Behind Caicedo, a revolution in expectations took place. It started in the neutralised section where the hot favourite to win the Giro, Geraint Thomas, hit a bidon in the road and crashed heavily.  The peloton stopped to wait for him at km 0. On the lowest slopes of Etna, Ganna, Dennis and Puccio dropped back to help his as he lost ground, to no purpose: the Welshman eventually finished 12’19” behind Caicedo, his hopes of overall victory in pieces, like his shirt.

Mitchelton-Scott pulled the peloton for most of the stage, to deliver Simon Yates to the foot of the volcano where he finished second to his team-mate Esteban Chaves, and took the Maglia Rosa, in 2018. But, inside the final 10 km, the boy form Bury dropped out of the lead group and began to lose ground. He finished the stage 4’22” down, dropping from 8th to 25th place.

Fuglsang, Majka, Pozzovivo and Kruijswijk all finished within a minute of Caicedo, as well as the two Sicilians Visconti and Vincenzo Nibali. Like Caicedo, they come from a land of volcanoes: Etna stands over a point where crustal material has started to descend within the mantle of the earth, creating above it a depressurised region that causes the mantle to melt. Hence the voluminous lavas that keep Etna active.
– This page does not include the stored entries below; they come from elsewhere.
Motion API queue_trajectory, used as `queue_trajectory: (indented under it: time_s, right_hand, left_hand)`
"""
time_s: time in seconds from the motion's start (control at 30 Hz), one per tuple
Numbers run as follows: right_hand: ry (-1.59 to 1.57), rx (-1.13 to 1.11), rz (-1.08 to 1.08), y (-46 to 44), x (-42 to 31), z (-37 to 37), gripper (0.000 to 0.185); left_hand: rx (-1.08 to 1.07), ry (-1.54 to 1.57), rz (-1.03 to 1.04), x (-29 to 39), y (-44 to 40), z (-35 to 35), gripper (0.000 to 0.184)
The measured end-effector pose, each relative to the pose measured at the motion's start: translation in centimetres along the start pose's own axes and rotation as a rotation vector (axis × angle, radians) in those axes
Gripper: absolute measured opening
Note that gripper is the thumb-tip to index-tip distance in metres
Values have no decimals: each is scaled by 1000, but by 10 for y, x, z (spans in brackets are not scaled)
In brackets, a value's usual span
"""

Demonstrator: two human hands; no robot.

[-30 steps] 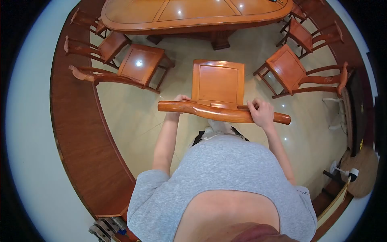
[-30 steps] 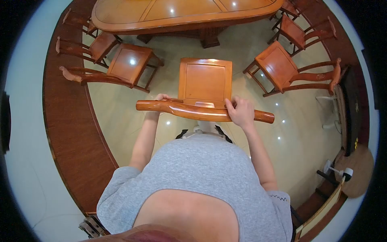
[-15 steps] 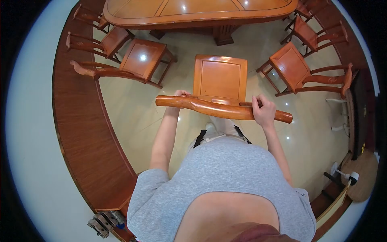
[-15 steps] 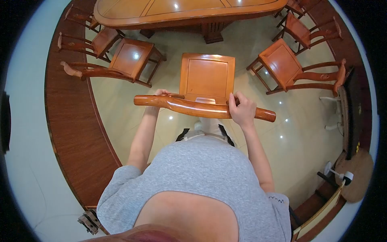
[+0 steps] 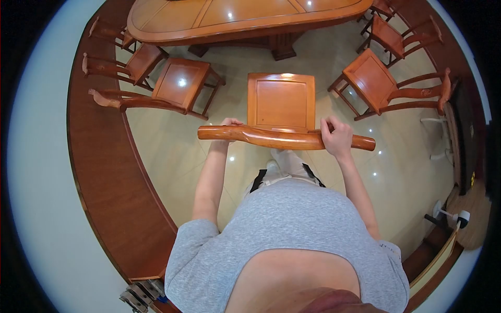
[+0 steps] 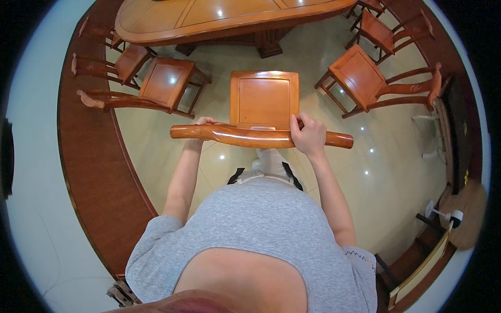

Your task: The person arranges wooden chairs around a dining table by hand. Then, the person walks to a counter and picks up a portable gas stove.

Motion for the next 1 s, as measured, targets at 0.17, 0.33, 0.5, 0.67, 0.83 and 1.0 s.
queue_trajectory:
  time_s: [0.17, 0.33, 0.5, 0.67, 0.83, 1.0]
  right_hand:
    - [-9, -10, -5, 1, 0, 2, 24]
    - [-15, -4, -6, -1, 1, 2, 26]
    - [24, -45, -30, -3, 0, 3, 26]
    - [17, -54, -57, -3, 0, 4, 26]
    - [-31, -69, -136, -1, -3, 3, 24]
    - [-83, -164, -280, -1, 1, 9, 25]
  left_hand:
    - [263, -94, 156, 10, 10, -6, 26]
    - [65, 35, 192, 3, 6, 1, 24]
    - [-84, 337, 411, -20, 14, -2, 26]
    - [342, 394, 420, -83, 31, 1, 24]
    - [447, 437, 149, -222, 0, -28, 30]
    - [688, 377, 76, -315, 25, 3, 33]
Point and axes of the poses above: each hand's wrist, its own y-axis away from the middle knuckle, its own z-axis out of the palm, x = y × z, the point moved 7 cm from there along -y, towards the middle knuckle, and after that the axes turned 2 degrees about x, right-handed, at the moved point
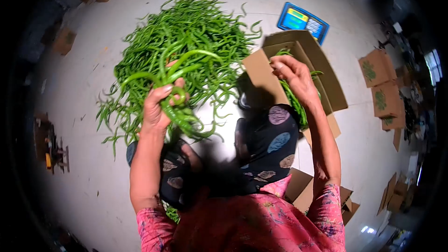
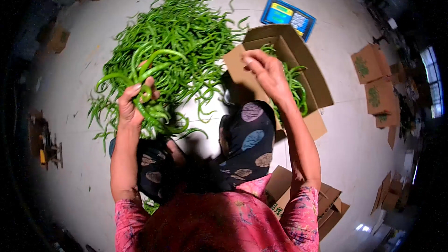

But the depressurised region in the Giro surrounds João Almeida (DQT). Reflecting on his second place in the opening time trial, he said this morning: “It gives me confidence and motivation, but I don’t have great expectations, so I’m not stressed. I’ll just try my best, and hopefully finish with the first group today.” He finished eleventh, 12 seconds behind the Nibali-Fuglsang group, but ended the day on exactly the same second as Caicedo. When the fractions of a second won and lost in the time trial were counted, Almeida became the second Portuguese Maglia Rosa after Acacio da Silva, who also took the jersey on Etna, in 1989.